• [Work to complete]: From the first line of the material through the line containing "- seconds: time", restate everything word for word and nothing more.
=-=-=
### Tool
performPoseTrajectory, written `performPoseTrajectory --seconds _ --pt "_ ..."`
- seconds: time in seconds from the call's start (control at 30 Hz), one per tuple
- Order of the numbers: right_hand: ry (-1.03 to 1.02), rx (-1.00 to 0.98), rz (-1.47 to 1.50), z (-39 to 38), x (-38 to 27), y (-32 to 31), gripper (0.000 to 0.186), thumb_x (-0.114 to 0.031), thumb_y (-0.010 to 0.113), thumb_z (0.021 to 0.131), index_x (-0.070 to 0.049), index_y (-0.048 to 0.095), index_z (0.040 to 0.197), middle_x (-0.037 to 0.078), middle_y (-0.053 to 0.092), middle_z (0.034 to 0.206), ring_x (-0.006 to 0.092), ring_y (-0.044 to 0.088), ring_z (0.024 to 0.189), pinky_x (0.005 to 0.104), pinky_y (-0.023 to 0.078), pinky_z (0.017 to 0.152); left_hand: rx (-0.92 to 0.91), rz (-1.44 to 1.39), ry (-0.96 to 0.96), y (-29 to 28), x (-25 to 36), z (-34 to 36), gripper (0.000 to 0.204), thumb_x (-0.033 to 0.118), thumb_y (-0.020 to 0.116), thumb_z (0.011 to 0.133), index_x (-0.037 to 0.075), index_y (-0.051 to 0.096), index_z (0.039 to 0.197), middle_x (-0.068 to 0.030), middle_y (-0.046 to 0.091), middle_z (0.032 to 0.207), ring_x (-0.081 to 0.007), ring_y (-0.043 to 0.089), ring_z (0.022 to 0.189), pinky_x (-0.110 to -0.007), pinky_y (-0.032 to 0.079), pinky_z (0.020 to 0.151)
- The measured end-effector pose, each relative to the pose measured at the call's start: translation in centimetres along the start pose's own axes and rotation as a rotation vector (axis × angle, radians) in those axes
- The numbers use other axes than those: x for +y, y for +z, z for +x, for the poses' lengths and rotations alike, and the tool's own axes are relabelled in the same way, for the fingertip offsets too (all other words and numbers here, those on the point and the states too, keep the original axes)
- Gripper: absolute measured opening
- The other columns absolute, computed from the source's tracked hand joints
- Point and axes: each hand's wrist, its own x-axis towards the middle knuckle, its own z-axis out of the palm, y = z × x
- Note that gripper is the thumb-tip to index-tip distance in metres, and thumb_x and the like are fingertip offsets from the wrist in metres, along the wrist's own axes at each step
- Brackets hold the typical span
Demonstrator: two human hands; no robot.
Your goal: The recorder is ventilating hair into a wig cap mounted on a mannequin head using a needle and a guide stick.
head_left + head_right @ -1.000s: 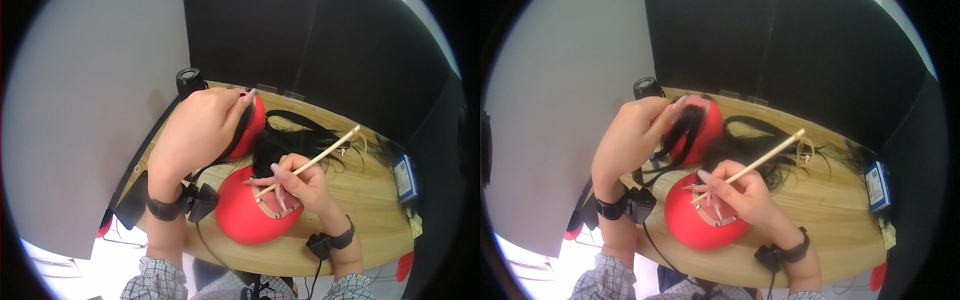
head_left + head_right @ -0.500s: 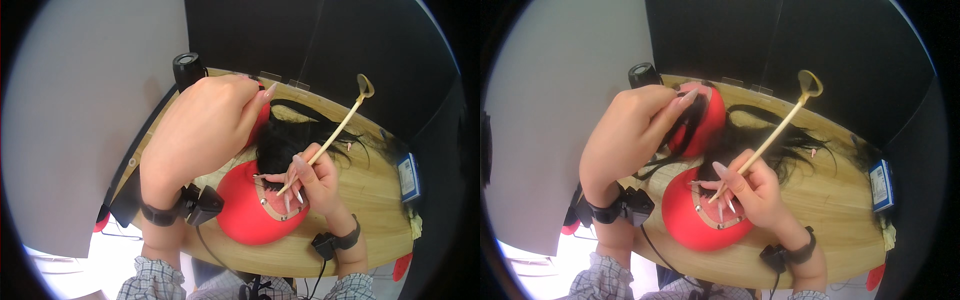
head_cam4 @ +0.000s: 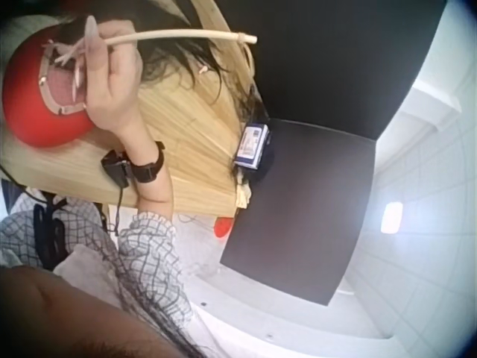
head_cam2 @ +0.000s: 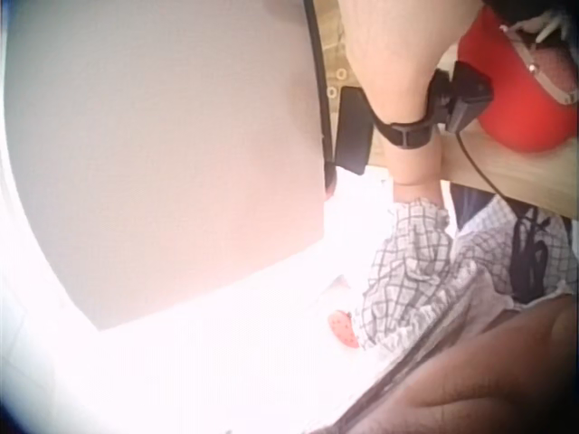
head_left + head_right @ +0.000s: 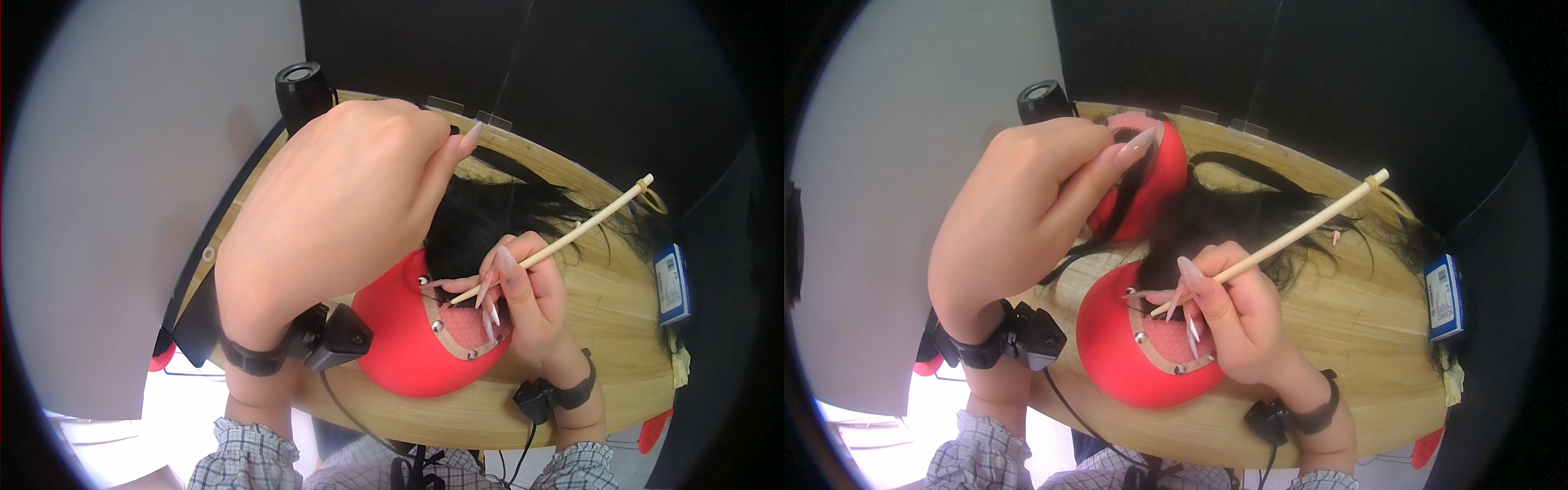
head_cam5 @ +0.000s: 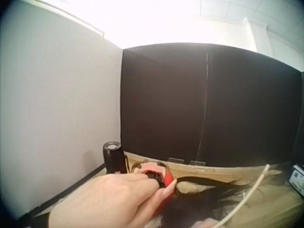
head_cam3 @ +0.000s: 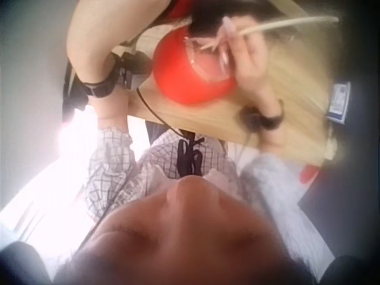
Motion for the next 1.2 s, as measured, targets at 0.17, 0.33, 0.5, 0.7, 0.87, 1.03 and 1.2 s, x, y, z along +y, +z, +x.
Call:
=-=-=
• [Answer box]:
### Tool
performPoseTrajectory, written `performPoseTrajectory --seconds _ --pt "_ ..."`
- seconds: time in seconds from the call's start (control at 30 Hz), one per tuple

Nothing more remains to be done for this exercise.